Input data
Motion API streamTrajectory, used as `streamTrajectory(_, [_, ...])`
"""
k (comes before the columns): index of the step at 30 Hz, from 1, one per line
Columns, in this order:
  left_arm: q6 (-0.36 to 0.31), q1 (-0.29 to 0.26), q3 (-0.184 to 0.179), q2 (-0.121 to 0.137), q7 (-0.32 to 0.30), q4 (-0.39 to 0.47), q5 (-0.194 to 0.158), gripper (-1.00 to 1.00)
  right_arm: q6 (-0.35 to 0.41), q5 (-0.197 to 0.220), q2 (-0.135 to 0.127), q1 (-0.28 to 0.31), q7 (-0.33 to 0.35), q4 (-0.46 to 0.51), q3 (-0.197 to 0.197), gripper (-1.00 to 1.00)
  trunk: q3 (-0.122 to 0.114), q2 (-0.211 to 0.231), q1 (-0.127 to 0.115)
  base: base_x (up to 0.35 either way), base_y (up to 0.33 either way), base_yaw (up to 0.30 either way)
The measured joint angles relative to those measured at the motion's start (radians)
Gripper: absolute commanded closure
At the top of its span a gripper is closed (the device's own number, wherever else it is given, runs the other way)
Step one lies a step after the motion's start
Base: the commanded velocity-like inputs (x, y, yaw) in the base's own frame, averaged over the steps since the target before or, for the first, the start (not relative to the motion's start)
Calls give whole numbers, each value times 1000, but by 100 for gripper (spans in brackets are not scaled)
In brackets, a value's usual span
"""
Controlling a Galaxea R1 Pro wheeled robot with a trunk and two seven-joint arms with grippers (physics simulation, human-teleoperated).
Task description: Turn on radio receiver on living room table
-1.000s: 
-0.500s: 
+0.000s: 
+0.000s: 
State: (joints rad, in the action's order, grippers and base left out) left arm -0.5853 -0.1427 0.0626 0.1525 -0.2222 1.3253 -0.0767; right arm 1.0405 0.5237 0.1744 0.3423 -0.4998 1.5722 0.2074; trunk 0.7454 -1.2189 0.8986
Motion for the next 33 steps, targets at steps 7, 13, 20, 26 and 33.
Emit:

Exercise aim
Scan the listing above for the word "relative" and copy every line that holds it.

Task result
The measured joint angles relative to those measured at the motion's start (radians)
Base: the commanded velocity-like inputs (x, y, yaw) in the base's own frame, averaged over the steps since the target before or, for the first, the start (not relative to the motion's start)

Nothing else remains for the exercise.